* What is needed
Please report how many lines of the listing hold the word "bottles". Add nothing to the number.

* Collected material
+ + + + + + +

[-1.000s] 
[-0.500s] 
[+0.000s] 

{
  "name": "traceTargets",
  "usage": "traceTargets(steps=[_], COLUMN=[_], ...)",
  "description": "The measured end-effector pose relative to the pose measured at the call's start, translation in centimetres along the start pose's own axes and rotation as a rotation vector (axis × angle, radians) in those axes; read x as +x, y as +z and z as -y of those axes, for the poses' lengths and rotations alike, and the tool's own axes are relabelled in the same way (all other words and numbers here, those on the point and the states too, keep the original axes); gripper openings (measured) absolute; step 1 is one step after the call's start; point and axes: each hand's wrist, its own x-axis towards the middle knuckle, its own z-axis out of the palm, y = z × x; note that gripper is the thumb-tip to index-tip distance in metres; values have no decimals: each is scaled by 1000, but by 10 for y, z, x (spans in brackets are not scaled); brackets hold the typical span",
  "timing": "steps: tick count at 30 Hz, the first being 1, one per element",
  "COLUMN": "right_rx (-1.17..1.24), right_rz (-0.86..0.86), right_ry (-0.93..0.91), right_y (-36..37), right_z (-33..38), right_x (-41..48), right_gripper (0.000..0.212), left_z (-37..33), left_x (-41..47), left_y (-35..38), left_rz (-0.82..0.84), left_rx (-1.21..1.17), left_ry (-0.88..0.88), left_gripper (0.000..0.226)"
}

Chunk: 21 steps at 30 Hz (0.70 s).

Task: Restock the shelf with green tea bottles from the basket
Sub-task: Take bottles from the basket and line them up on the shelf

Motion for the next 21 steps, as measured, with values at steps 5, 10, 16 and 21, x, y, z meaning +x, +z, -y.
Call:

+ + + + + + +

* Output for this task
2